The 9-month-old attempt to force "ethnic cleansing" on the population of Bosnia-Herzegovina has produced waves of shocking images. First, the photographs of skeletal Muslim men behind barbed wire in Serbian-held camps and the ruined, beseiged city of Sarajevo, where the onset of winter has made the battle even more deadly. And then reports on the fate of women and children, who compose three-quarters of the estimated 2.5 million people who have been forced from their homes in the conflict. From refugee camps in Croatia, women's groups and human rights workers have gathered stories of the systematic beatings and rapes of young Muslim girls and women, who tell of being separated from families and then enduring numbing levels of violence. Though rapes by Muslim and Croatian soldiers have also been described, the Serbs' use of rape as a weapon of war, say relief workers, is of a different order of magnitude: An estimated 16 Serbian "rape camps" are reportedly scattered through former Yugoslavia, and a report issued early this month by European Community investigators put the number of rape victims at 20,000.

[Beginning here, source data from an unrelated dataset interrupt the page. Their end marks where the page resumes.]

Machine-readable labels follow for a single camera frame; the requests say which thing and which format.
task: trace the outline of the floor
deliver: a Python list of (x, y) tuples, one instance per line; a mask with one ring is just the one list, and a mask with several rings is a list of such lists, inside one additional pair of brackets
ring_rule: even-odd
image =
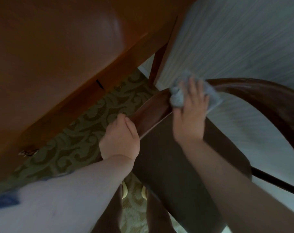
[[(58, 173), (91, 164), (99, 153), (98, 142), (106, 126), (118, 113), (130, 116), (157, 90), (147, 86), (147, 79), (135, 70), (121, 84), (50, 140), (10, 177), (0, 183), (0, 192)], [(142, 184), (132, 173), (126, 177), (128, 196), (123, 200), (122, 233), (148, 232), (146, 201), (141, 197)], [(184, 229), (172, 219), (177, 233)]]

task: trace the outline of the wall
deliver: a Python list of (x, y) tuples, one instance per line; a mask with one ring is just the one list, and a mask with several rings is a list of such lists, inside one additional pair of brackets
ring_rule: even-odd
[[(149, 75), (152, 59), (139, 69)], [(205, 79), (248, 77), (294, 89), (294, 0), (198, 0), (189, 10), (161, 77), (170, 86), (184, 69)], [(260, 112), (222, 93), (211, 121), (251, 165), (294, 185), (294, 150)], [(294, 210), (294, 195), (254, 178)]]

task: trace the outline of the drawer handle
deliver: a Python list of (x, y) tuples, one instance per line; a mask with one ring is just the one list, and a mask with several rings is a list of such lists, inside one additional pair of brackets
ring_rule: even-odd
[(23, 157), (32, 157), (38, 152), (38, 150), (39, 149), (32, 150), (31, 152), (28, 152), (26, 150), (22, 150), (18, 155), (23, 155)]

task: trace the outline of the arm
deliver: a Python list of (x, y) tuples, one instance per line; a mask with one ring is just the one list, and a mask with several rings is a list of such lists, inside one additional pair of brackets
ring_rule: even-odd
[(118, 115), (100, 141), (103, 161), (18, 190), (19, 204), (0, 209), (0, 232), (88, 232), (139, 153), (134, 124)]
[(190, 80), (183, 111), (174, 109), (173, 133), (234, 232), (294, 232), (294, 213), (252, 183), (203, 141), (208, 97)]

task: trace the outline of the chair seat
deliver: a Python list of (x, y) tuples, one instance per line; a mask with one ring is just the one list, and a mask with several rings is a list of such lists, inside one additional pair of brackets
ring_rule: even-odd
[[(248, 159), (208, 119), (204, 140), (251, 178)], [(172, 114), (141, 139), (141, 152), (133, 172), (188, 233), (218, 233), (224, 229), (226, 224), (211, 196), (174, 141)]]

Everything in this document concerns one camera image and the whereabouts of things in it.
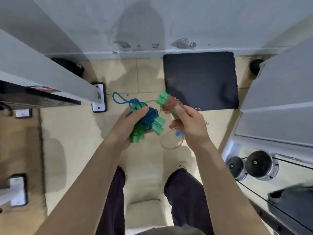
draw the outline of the black mat
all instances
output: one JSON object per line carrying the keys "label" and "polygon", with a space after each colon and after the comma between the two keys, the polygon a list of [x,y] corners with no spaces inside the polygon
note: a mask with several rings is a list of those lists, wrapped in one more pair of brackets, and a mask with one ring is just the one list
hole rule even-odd
{"label": "black mat", "polygon": [[230,52],[164,55],[166,92],[201,110],[239,106],[235,59]]}

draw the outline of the beige tiled floor
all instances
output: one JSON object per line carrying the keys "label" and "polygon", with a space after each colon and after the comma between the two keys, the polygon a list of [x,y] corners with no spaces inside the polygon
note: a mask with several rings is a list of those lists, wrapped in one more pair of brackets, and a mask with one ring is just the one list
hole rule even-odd
{"label": "beige tiled floor", "polygon": [[[239,86],[249,87],[251,79],[247,79],[246,69],[249,61],[247,57],[236,58]],[[117,91],[123,93],[126,99],[138,98],[147,101],[156,99],[160,91],[164,90],[162,59],[93,60],[80,63],[85,67],[85,79],[106,83],[108,111],[94,114],[90,105],[41,110],[48,213],[76,180],[97,146],[112,128],[117,116],[126,107],[114,103],[111,94]],[[207,128],[214,145],[219,147],[233,110],[201,113],[209,123]],[[171,116],[164,113],[160,116],[166,119],[166,125],[163,127],[166,132],[169,130]],[[194,154],[185,142],[178,149],[164,150],[160,145],[160,137],[152,133],[140,143],[131,145],[123,153],[120,162],[128,176],[124,187],[125,205],[161,199],[166,221],[169,225],[172,224],[171,206],[161,188],[176,163],[182,160],[189,162],[190,173],[200,180]]]}

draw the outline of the forearm
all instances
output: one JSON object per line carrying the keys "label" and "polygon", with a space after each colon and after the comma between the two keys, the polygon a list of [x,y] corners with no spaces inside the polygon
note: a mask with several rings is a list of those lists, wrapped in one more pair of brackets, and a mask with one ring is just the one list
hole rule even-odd
{"label": "forearm", "polygon": [[120,153],[104,140],[36,235],[95,234]]}
{"label": "forearm", "polygon": [[215,235],[269,234],[210,141],[195,150]]}

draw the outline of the white wall
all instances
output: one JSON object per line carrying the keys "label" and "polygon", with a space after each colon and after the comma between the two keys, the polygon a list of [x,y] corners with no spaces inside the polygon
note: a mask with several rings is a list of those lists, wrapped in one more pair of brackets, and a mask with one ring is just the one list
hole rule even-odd
{"label": "white wall", "polygon": [[[303,32],[312,25],[303,21],[311,22],[312,6],[313,0],[2,0],[0,28],[50,56],[253,54],[279,52],[311,36]],[[171,46],[183,38],[196,46]]]}

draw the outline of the hand
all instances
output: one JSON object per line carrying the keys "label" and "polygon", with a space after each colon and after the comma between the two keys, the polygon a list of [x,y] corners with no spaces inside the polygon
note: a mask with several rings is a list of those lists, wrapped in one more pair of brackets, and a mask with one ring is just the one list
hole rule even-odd
{"label": "hand", "polygon": [[174,107],[180,119],[174,120],[170,129],[176,127],[177,130],[183,132],[188,146],[195,151],[197,147],[210,142],[210,137],[202,114],[190,106],[184,105],[183,107],[179,105]]}
{"label": "hand", "polygon": [[114,146],[121,151],[127,149],[131,144],[129,136],[133,131],[135,124],[148,113],[148,110],[149,108],[144,106],[131,113],[131,108],[128,107],[120,115],[110,133],[105,138],[105,141],[109,142],[109,144],[114,144]]}

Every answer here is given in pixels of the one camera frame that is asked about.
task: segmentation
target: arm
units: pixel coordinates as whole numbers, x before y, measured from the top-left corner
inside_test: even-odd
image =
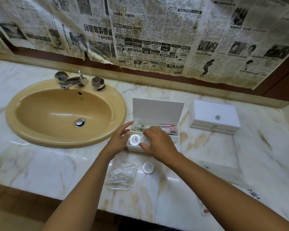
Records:
[[[130,136],[124,124],[111,137],[82,179],[58,206],[42,231],[87,231],[91,229],[99,204],[109,162],[122,151]]]
[[[286,219],[179,153],[171,138],[159,127],[150,127],[144,134],[151,144],[139,145],[173,170],[225,230],[289,230]]]

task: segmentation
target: plastic packet
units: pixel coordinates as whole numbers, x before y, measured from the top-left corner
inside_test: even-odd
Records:
[[[136,174],[137,165],[135,163],[118,163],[113,170],[109,171],[105,185],[108,185],[111,190],[130,190]]]
[[[178,134],[178,126],[171,124],[142,124],[138,121],[134,121],[131,125],[131,131],[143,132],[145,129],[150,128],[151,126],[159,126],[162,130],[164,130],[168,135],[177,135]]]
[[[200,206],[201,206],[201,214],[203,216],[210,214],[210,211],[206,208],[206,206],[204,206],[204,204],[201,202],[201,200],[199,199],[200,202]]]

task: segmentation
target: yellow sink
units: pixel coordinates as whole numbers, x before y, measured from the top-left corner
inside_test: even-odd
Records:
[[[24,140],[46,147],[73,148],[106,140],[123,125],[126,114],[122,96],[111,86],[100,92],[91,83],[63,90],[50,79],[13,97],[5,118]]]

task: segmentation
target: tile floor
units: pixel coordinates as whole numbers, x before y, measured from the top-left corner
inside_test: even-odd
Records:
[[[0,231],[38,231],[60,200],[0,185]],[[104,211],[96,214],[92,230],[117,231],[120,218]]]

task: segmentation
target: sink drain
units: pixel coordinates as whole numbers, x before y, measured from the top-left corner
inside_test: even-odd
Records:
[[[79,119],[76,121],[75,126],[76,127],[83,127],[85,125],[86,121],[84,119]]]

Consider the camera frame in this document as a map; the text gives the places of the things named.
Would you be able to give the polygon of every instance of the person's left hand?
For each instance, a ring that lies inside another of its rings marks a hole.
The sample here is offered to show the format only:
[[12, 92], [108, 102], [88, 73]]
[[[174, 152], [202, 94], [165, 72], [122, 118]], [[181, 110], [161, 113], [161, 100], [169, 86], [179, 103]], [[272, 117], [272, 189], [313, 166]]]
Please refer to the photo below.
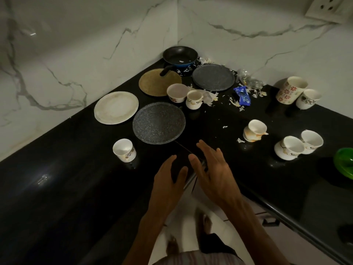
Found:
[[176, 207], [183, 195], [185, 180], [188, 175], [188, 168], [184, 166], [179, 172], [177, 181], [173, 182], [170, 169], [176, 158], [176, 155], [169, 157], [155, 175], [151, 198], [148, 204], [148, 211], [154, 216], [163, 218], [163, 220]]

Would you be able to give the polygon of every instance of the electrical outlet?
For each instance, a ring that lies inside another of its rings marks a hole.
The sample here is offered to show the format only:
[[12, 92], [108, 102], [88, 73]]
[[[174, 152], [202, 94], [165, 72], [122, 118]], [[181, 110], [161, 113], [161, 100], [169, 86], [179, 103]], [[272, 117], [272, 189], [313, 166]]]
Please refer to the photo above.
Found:
[[353, 0], [314, 0], [307, 17], [329, 22], [345, 23], [353, 14]]

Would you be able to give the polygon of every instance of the striped shirt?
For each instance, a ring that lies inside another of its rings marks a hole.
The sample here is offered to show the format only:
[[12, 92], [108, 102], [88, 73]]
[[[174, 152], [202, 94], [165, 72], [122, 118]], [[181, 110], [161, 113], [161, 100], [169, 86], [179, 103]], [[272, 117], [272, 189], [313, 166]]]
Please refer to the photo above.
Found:
[[178, 255], [164, 257], [154, 265], [245, 265], [233, 254], [210, 253], [204, 254], [200, 250], [182, 252]]

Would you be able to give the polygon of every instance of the brown round board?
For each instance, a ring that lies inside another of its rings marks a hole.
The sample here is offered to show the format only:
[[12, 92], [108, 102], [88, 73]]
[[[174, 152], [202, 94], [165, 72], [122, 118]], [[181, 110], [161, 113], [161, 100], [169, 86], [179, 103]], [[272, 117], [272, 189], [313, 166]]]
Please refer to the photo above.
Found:
[[167, 88], [172, 84], [181, 84], [181, 77], [174, 71], [169, 71], [165, 76], [159, 74], [163, 69], [146, 72], [138, 81], [138, 86], [143, 93], [154, 97], [167, 95]]

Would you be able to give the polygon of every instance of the drawer handle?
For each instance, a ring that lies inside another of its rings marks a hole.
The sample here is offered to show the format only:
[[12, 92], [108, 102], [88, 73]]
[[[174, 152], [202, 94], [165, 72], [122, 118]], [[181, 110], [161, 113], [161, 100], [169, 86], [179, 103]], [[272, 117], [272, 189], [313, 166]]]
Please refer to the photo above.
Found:
[[276, 219], [274, 222], [267, 222], [266, 219], [262, 222], [263, 227], [278, 227], [280, 225], [279, 219]]

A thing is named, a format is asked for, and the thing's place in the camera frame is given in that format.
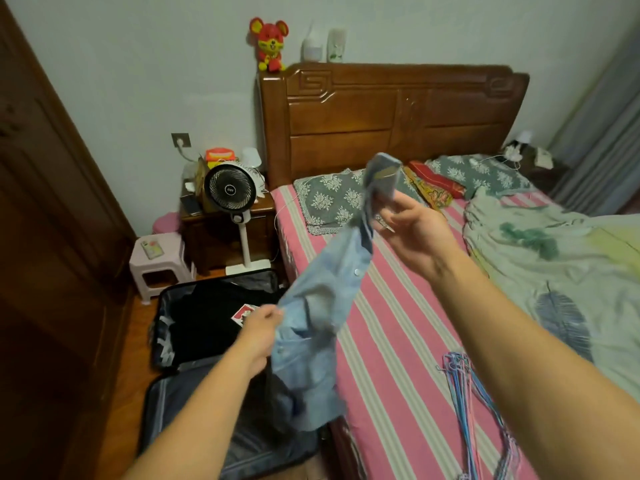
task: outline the blanket
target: blanket
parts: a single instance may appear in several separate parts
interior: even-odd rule
[[[481,187],[463,236],[492,281],[640,401],[640,216],[512,207]]]

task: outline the stuffed toy
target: stuffed toy
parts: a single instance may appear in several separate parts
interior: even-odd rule
[[[289,27],[282,20],[263,23],[258,17],[249,22],[249,30],[258,37],[258,69],[277,72],[284,70],[282,54],[284,37],[289,35]]]

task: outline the electric fan
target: electric fan
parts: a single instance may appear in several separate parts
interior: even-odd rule
[[[240,228],[244,264],[227,266],[227,275],[270,268],[271,262],[268,259],[251,261],[249,254],[246,223],[251,219],[249,209],[255,201],[255,183],[251,175],[237,165],[220,163],[207,172],[203,187],[205,195],[213,205],[223,212],[228,212],[231,220]]]

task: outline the fan grille
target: fan grille
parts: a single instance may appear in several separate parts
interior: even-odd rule
[[[228,212],[243,212],[255,200],[251,176],[244,169],[228,164],[220,164],[209,171],[205,190],[215,205]]]

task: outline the mattress
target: mattress
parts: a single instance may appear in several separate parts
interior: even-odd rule
[[[295,279],[331,240],[311,235],[292,185],[272,192],[287,273]],[[503,198],[512,205],[549,203],[540,192]],[[460,246],[466,202],[444,209]],[[418,275],[374,239],[374,256],[346,325],[338,334],[337,387],[368,478],[454,479],[462,473],[463,443],[442,356],[461,351],[460,339]],[[502,451],[491,413],[474,398],[477,448],[491,478]],[[523,460],[518,478],[536,478]]]

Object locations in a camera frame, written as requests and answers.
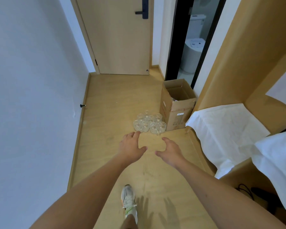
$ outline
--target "bathroom doorway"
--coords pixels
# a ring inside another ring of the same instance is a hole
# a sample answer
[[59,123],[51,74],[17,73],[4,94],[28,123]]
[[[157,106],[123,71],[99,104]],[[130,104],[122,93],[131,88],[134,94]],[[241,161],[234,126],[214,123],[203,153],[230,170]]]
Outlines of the bathroom doorway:
[[166,80],[184,78],[194,88],[225,2],[176,1]]

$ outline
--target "hand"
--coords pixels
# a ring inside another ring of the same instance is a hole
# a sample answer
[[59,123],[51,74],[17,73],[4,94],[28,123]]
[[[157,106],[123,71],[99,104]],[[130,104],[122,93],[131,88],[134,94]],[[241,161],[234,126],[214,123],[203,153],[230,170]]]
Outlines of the hand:
[[162,160],[171,165],[174,168],[177,168],[177,165],[180,161],[185,160],[181,153],[181,149],[179,145],[177,145],[174,141],[168,139],[167,137],[163,137],[162,140],[166,143],[165,151],[155,151],[155,154],[162,158]]
[[140,131],[136,131],[126,134],[120,142],[118,154],[125,159],[127,165],[139,160],[147,150],[147,146],[139,149],[138,141],[140,133]]

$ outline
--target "white wall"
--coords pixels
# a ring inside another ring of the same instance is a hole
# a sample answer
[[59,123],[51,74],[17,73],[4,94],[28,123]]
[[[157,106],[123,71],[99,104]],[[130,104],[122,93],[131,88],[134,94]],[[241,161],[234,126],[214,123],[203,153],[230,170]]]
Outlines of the white wall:
[[211,44],[209,46],[208,52],[206,53],[206,57],[203,61],[201,70],[199,72],[197,81],[194,86],[194,93],[197,97],[200,95],[202,88],[206,82],[206,79],[209,76],[211,68],[217,57],[222,42],[225,39],[225,36],[234,18],[234,15],[240,4],[240,1],[241,0],[226,0],[225,6],[221,12],[220,19],[218,21],[216,30],[214,32]]
[[152,65],[159,64],[161,31],[163,21],[164,0],[154,1],[154,30],[153,30],[153,61]]
[[59,0],[61,6],[65,12],[65,16],[68,20],[69,26],[71,27],[73,36],[80,50],[80,53],[85,61],[86,67],[89,72],[95,72],[89,51],[87,49],[86,42],[84,40],[80,25],[78,24],[71,0]]
[[200,5],[202,0],[194,0],[192,14],[204,14],[206,15],[206,20],[204,21],[200,37],[206,40],[208,33],[210,31],[210,27],[219,3],[219,0],[210,0],[210,2],[206,6]]
[[164,0],[159,66],[165,76],[176,0]]
[[87,77],[59,0],[0,0],[0,228],[65,193]]

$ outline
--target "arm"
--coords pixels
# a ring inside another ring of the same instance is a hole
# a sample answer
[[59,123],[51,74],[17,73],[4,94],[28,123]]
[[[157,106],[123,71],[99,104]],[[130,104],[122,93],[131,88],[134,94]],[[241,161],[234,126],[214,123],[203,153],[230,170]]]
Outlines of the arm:
[[122,171],[147,150],[138,148],[139,135],[126,134],[109,162],[61,196],[30,229],[93,228]]
[[162,139],[166,150],[156,155],[183,175],[218,228],[286,229],[259,204],[187,161],[174,141]]

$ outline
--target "forearm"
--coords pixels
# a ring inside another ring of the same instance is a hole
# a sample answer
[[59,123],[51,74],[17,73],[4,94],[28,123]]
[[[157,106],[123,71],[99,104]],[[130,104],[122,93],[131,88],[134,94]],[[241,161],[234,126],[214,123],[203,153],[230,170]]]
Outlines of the forearm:
[[116,155],[58,199],[31,229],[93,228],[127,164]]
[[176,169],[190,184],[218,228],[286,228],[259,204],[186,159],[181,159]]

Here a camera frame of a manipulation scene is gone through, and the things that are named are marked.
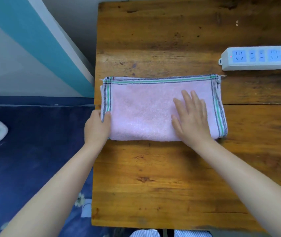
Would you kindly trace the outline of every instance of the left hand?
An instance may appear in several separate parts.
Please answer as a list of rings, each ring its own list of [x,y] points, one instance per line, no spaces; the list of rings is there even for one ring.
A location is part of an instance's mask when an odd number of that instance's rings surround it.
[[[94,110],[84,126],[84,143],[102,148],[111,133],[111,113],[108,111],[103,122],[100,118],[101,111]]]

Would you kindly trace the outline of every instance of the forearm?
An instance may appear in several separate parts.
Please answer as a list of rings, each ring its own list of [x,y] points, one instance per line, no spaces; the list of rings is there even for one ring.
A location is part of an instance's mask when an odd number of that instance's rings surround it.
[[[230,185],[263,228],[281,236],[281,186],[215,141],[194,150]]]
[[[57,236],[100,150],[84,145],[16,214],[0,236]]]

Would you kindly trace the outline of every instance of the pink towel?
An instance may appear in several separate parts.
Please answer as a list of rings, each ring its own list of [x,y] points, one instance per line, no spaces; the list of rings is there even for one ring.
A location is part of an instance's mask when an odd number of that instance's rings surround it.
[[[205,100],[210,132],[217,139],[227,135],[220,82],[218,75],[107,77],[101,86],[101,119],[111,112],[112,140],[179,141],[171,124],[171,115],[177,116],[173,98],[183,100],[182,90],[194,90]]]

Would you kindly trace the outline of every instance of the wooden tabletop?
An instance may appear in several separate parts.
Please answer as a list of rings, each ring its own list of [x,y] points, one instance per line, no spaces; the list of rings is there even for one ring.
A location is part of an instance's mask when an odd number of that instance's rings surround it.
[[[106,76],[227,75],[222,140],[281,185],[281,70],[227,71],[227,47],[281,45],[281,0],[99,4],[95,104]],[[262,230],[221,177],[181,142],[108,141],[94,165],[92,224]]]

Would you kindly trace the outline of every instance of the white wall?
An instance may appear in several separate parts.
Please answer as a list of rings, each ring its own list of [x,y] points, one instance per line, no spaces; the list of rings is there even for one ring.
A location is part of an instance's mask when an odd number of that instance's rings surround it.
[[[1,29],[0,95],[82,97]]]
[[[93,66],[98,4],[104,1],[115,0],[43,0],[56,21]]]

The three interviews that follow are blunt, uncensored accounts, which came to us through United Nations human-rights workers. They were conducted by a Croatian women's group called Tresnjevka and also appear, in part, in the current issue of Ms. magazine.
AZRA, AGE 15
JULY 23, 1992
The sirens went off. We all took cover in our basements and bomb shelters. The shelters were packed with women and children. There was nothing we could do, in the enclosed space, to alleviate the children's fear and crying. We were trapped for two days. On Sunday, they started shelling Kozarac--first the adjacent villages and then the town itself. The shelling lasted 48 hours. The evacuation of the town started on Monday morning. Riding in cars and trucks, we started heading toward the forest. We reached Debeli Brijeg near Brdjani as shells fell around us. We went deeper and deeper into the forest. We spent the night in Vidovici, a Serbian village. The villagers received us kindly, providing food and lodging. They said, "We are all in this together."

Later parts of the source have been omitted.